Problem description – Each line in the records below that has the word "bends" should be copied.

Entries supplied –
****

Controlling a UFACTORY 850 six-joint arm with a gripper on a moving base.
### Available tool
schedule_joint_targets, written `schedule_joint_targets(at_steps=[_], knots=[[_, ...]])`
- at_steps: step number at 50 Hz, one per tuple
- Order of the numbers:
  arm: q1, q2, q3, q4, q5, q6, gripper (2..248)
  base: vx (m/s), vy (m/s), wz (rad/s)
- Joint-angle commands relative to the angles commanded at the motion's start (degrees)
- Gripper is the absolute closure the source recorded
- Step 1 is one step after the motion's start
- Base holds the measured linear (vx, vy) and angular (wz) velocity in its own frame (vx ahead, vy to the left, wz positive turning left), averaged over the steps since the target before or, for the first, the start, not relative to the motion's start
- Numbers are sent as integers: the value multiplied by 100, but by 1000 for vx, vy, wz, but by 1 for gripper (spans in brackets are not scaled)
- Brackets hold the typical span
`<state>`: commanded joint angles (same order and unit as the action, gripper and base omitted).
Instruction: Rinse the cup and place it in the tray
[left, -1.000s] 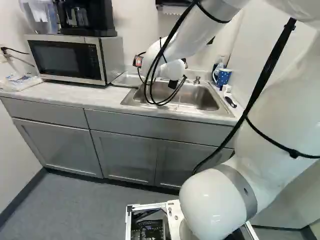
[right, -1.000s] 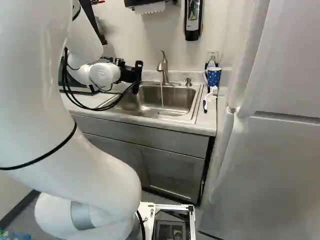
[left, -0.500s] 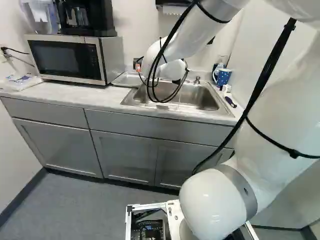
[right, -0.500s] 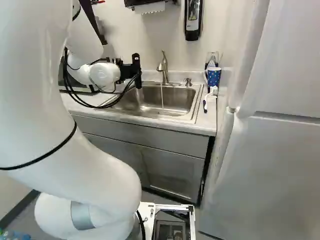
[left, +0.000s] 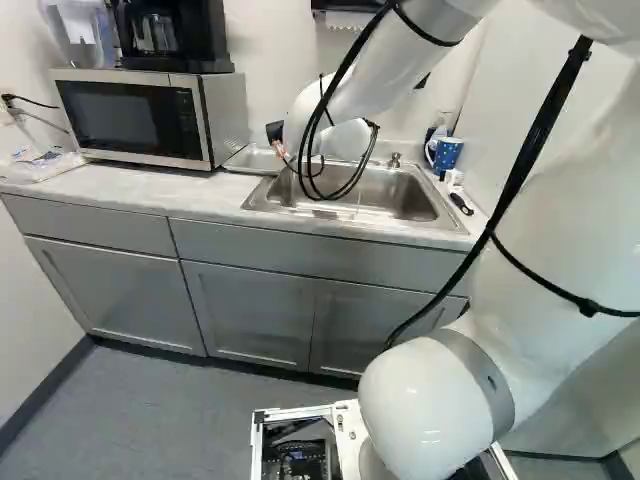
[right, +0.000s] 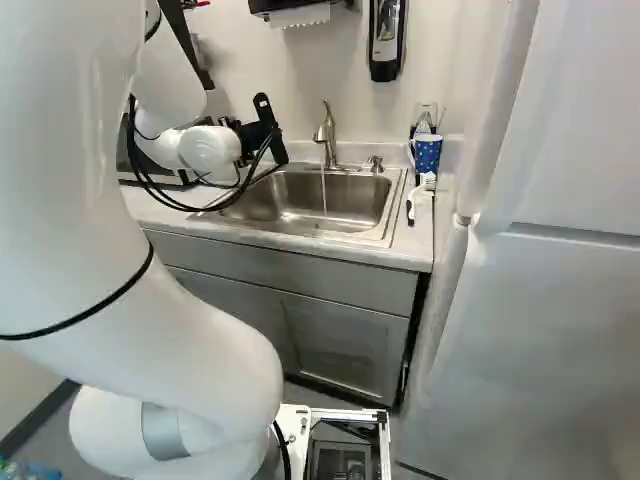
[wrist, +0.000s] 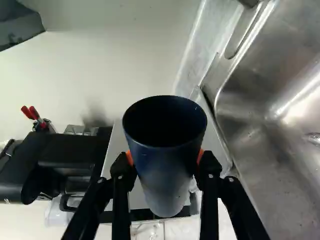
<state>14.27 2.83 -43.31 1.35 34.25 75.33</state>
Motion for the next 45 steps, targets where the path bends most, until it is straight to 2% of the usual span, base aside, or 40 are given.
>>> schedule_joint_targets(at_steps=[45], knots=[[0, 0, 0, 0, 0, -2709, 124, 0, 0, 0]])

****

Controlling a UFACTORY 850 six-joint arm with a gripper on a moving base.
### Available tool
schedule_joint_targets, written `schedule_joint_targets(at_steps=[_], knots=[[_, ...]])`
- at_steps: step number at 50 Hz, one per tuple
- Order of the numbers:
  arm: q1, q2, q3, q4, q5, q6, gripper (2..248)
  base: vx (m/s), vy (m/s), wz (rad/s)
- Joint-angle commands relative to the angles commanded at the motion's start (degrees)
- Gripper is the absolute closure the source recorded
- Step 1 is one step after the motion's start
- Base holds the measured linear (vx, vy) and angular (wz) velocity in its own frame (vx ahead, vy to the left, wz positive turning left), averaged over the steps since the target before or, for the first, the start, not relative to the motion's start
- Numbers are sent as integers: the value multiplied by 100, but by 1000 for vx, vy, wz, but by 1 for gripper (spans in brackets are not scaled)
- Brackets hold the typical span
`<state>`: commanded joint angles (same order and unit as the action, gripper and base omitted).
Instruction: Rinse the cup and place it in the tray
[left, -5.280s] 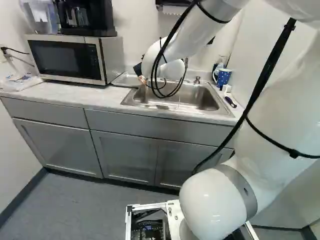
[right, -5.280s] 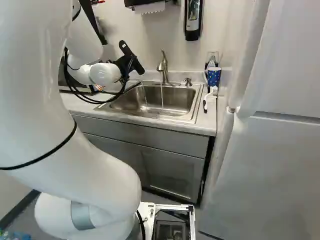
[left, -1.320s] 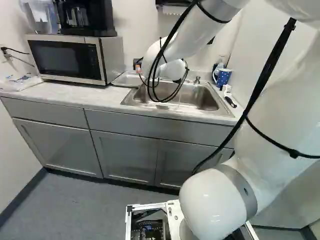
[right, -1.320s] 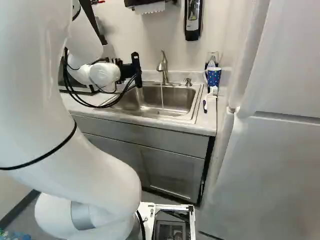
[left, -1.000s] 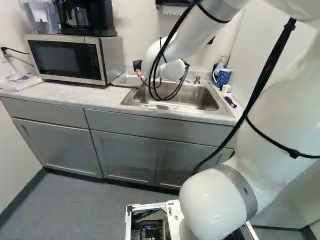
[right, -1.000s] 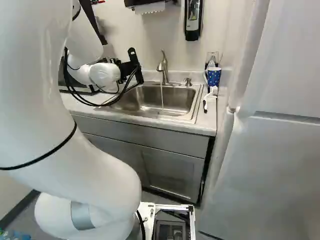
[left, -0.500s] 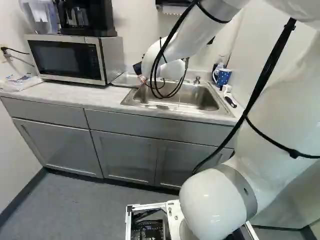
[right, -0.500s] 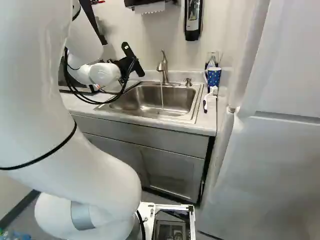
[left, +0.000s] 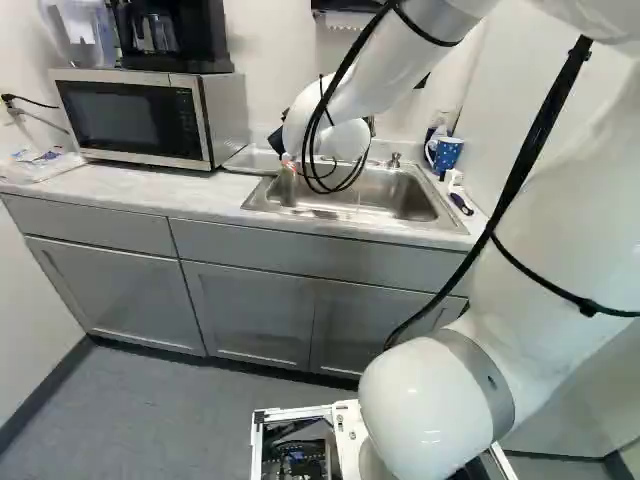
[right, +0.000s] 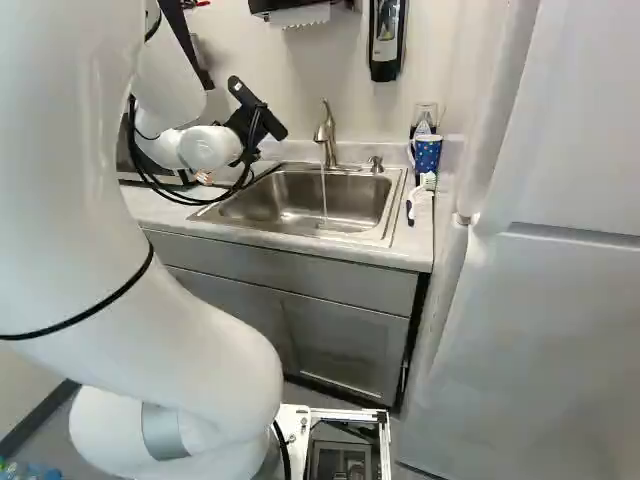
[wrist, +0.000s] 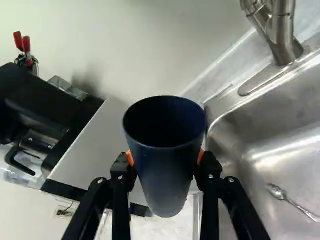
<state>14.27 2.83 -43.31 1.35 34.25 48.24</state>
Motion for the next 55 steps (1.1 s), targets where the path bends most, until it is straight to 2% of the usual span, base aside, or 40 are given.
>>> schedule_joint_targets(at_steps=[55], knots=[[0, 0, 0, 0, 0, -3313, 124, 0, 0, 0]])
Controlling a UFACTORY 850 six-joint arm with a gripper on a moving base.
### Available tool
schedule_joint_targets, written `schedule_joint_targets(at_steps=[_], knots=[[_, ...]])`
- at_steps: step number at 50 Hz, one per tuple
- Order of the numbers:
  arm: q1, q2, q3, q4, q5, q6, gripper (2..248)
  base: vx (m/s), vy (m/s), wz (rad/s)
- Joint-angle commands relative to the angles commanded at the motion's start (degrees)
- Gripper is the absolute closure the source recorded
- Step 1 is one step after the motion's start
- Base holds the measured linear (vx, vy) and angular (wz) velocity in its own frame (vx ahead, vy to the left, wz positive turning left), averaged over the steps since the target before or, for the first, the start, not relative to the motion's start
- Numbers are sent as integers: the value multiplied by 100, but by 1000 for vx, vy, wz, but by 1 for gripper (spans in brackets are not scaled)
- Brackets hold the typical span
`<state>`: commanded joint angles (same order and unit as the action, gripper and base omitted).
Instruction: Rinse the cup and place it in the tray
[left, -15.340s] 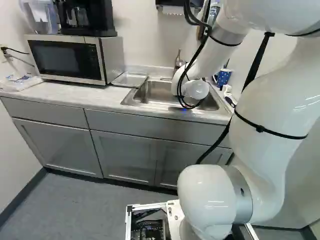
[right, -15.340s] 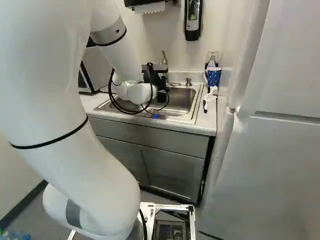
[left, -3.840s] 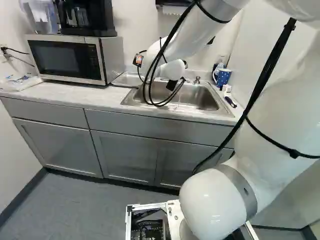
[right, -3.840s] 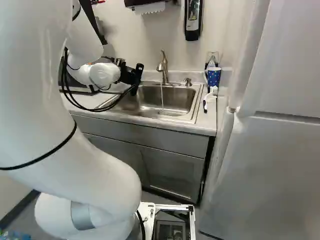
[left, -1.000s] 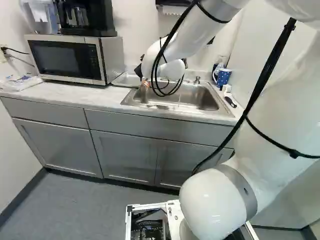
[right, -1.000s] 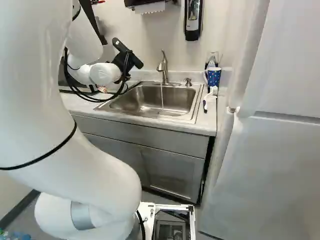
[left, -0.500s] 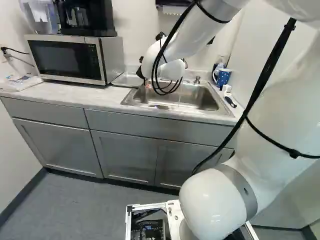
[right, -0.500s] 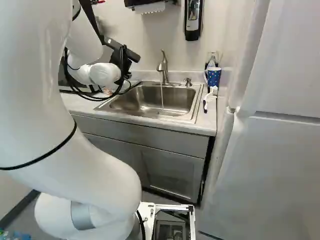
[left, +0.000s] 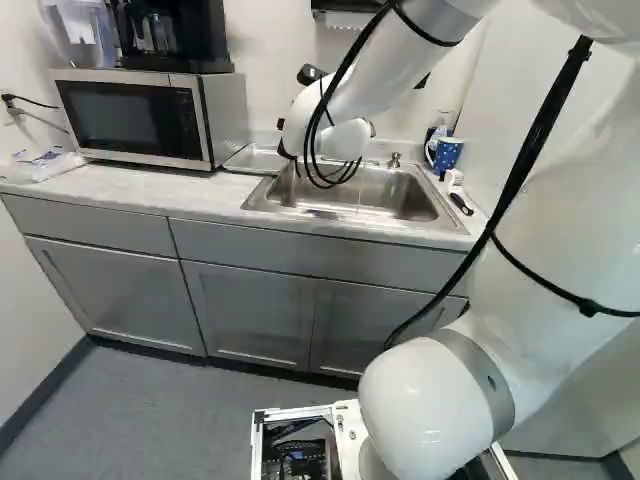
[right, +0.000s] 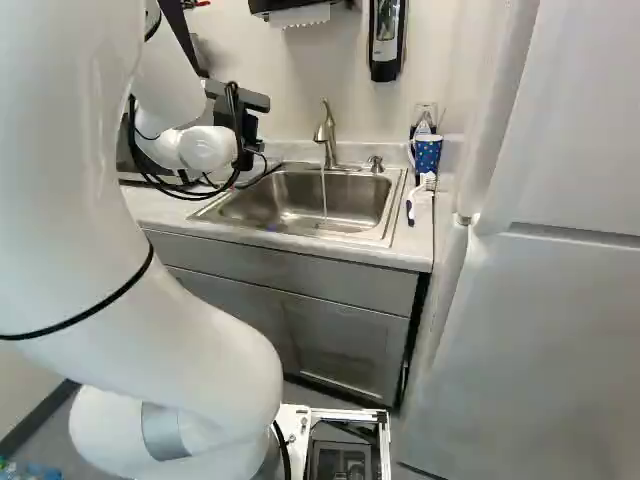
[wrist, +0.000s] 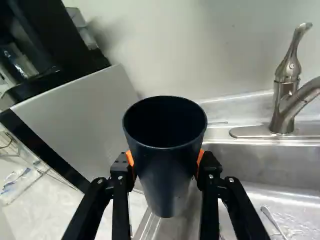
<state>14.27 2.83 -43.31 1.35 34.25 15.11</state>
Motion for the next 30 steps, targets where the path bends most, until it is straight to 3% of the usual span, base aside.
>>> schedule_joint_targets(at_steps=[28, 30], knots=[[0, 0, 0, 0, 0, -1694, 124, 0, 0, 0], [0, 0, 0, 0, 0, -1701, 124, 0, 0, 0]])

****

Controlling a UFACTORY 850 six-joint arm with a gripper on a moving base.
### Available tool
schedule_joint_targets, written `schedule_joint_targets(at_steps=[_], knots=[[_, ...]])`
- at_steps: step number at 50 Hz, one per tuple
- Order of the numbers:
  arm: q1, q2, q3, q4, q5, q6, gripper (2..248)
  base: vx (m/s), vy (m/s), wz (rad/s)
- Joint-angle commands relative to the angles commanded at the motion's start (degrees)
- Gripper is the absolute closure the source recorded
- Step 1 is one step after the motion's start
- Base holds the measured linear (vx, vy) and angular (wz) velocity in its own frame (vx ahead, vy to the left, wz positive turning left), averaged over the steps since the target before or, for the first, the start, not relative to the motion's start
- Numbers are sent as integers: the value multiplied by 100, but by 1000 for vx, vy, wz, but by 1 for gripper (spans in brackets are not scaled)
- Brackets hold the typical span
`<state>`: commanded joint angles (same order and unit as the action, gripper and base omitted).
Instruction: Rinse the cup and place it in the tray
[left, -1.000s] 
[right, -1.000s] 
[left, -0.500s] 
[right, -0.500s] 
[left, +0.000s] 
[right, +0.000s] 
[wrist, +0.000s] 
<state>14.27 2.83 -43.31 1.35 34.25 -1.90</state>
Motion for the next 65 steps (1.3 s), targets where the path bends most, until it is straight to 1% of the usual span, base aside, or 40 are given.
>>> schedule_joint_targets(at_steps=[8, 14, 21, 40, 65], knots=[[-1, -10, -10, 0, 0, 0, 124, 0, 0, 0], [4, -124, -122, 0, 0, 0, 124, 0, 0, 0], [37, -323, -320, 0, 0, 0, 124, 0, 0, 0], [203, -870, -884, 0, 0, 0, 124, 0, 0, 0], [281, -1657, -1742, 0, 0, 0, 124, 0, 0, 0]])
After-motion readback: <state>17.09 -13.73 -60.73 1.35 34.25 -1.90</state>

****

Task solution –
Motion for the next 45 steps, targets where the path bends most, until it is straight to 2% of the usual span, base aside, or 40 are given.
Motion for the next 55 steps (1.1 s), targets where the path bends most, until it is straight to 2% of the usual span, base aside, or 40 are given.
Motion for the next 30 steps, targets where the path bends most, until it is straight to 3% of the usual span, base aside.
Motion for the next 65 steps (1.3 s), targets where the path bends most, until it is straight to 1% of the usual span, base aside, or 40 are given.

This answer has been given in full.